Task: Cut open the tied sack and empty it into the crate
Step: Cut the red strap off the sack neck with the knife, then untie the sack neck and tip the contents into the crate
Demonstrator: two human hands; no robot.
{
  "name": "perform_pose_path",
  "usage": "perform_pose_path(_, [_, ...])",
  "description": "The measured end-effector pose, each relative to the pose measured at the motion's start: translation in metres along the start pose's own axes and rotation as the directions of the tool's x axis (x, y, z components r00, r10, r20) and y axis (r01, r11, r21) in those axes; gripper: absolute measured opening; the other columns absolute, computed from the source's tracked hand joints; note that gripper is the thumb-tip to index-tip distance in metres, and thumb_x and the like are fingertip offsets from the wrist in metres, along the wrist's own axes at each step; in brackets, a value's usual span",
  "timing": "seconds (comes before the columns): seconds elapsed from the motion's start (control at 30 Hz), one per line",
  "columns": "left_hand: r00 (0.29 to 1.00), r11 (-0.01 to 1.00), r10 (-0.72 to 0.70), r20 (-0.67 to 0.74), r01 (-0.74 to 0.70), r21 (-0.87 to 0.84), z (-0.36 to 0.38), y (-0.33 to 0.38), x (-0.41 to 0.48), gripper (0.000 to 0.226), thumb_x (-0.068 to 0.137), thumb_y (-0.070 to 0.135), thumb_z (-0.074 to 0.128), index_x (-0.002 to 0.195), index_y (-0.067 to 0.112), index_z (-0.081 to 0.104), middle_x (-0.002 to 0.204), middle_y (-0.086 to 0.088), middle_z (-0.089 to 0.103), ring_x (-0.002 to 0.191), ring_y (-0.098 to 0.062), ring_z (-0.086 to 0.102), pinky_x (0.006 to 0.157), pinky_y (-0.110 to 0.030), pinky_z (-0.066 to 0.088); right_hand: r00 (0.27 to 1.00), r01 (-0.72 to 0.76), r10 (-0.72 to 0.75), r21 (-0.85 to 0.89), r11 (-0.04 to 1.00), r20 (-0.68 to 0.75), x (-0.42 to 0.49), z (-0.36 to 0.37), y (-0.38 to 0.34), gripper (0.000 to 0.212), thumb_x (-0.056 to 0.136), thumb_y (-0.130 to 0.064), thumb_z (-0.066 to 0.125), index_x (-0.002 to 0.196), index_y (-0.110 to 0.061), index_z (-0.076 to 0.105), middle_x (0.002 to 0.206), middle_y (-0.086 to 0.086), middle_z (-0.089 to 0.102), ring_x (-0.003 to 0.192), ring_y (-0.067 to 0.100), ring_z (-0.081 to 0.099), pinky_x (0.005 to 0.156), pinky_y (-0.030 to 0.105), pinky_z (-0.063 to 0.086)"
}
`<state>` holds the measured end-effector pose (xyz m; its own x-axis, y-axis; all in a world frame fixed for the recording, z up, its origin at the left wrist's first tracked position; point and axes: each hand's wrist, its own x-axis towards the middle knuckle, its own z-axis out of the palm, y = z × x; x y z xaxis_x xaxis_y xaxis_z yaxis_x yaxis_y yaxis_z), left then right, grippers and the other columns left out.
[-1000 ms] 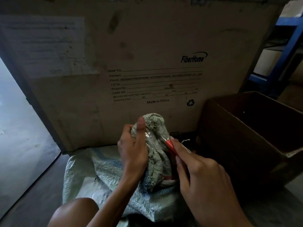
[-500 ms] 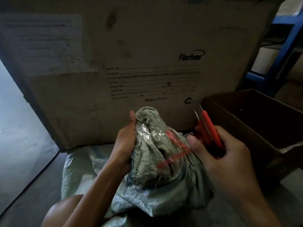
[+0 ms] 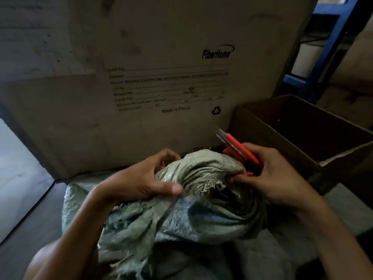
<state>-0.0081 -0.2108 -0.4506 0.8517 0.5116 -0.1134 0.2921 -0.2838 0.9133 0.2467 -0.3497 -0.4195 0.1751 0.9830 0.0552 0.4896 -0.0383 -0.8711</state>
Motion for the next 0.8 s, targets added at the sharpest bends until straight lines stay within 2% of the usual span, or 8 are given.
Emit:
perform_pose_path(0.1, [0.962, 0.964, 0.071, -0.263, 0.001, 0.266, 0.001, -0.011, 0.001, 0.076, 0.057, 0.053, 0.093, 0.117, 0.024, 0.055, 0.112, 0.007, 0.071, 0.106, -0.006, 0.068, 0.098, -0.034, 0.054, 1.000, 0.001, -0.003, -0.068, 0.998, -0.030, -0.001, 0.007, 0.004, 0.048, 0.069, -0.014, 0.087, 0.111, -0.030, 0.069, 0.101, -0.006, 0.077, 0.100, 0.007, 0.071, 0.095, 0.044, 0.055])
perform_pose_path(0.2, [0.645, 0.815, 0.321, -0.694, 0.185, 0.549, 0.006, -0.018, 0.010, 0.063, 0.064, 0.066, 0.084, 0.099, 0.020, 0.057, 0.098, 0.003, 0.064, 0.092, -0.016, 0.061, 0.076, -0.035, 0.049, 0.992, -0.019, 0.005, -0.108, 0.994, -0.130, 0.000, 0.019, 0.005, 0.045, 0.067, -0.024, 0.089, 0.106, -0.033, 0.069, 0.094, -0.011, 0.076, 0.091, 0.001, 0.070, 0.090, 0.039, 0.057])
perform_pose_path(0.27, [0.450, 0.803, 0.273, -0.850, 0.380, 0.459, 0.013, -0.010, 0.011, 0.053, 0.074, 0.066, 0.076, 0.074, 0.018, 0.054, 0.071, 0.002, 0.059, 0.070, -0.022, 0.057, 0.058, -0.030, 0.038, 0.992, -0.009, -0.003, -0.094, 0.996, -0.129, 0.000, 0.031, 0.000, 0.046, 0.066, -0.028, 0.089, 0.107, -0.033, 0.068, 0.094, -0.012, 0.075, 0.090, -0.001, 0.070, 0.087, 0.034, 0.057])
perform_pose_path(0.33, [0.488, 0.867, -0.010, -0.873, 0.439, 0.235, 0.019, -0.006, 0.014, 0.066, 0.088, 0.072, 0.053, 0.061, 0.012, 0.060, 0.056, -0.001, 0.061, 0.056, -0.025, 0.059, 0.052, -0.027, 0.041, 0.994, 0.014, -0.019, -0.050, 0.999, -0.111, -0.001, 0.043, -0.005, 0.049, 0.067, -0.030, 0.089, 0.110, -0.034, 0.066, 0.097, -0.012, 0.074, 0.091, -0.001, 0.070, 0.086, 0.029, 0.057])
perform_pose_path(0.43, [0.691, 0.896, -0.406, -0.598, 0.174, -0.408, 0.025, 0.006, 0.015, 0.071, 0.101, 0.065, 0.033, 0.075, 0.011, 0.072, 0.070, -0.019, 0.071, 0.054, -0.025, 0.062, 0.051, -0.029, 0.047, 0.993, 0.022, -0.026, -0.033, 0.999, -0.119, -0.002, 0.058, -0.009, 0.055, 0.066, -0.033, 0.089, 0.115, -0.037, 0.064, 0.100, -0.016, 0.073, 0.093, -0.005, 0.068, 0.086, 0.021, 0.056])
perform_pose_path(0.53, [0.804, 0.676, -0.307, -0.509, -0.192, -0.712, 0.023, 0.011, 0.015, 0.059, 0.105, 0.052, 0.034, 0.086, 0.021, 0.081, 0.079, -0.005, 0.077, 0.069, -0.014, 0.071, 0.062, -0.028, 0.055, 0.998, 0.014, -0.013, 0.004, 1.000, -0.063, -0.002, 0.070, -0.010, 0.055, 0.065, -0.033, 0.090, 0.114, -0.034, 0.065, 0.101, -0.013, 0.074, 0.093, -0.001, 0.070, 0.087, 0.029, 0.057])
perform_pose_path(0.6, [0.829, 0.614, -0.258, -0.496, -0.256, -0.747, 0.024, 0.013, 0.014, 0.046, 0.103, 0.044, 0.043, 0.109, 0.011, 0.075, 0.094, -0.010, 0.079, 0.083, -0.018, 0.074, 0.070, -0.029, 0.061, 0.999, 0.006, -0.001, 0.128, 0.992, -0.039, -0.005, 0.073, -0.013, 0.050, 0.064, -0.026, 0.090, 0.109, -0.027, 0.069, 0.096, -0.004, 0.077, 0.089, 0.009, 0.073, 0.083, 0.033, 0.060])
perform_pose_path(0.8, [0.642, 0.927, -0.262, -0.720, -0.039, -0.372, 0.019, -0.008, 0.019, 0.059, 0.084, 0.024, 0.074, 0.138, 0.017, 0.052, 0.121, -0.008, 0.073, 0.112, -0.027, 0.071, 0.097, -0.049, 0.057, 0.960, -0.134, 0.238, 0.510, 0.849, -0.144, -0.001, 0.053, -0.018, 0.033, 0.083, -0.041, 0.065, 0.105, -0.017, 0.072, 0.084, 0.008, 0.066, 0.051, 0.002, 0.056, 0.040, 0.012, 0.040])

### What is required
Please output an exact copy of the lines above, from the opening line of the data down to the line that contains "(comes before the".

### Written answer
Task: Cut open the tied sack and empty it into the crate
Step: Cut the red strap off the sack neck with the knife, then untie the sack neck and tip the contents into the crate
Demonstrator: two human hands; no robot.
{
  "name": "perform_pose_path",
  "usage": "perform_pose_path(_, [_, ...])",
  "description": "The measured end-effector pose, each relative to the pose measured at the motion's start: translation in metres along the start pose's own axes and rotation as the directions of the tool's x axis (x, y, z components r00, r10, r20) and y axis (r01, r11, r21) in those axes; gripper: absolute measured opening; the other columns absolute, computed from the source's tracked hand joints; note that gripper is the thumb-tip to index-tip distance in metres, and thumb_x and the like are fingertip offsets from the wrist in metres, along the wrist's own axes at each step; in brackets, a value's usual span",
  "timing": "seconds (comes before the columns): seconds elapsed from the motion's start (control at 30 Hz), one per line",

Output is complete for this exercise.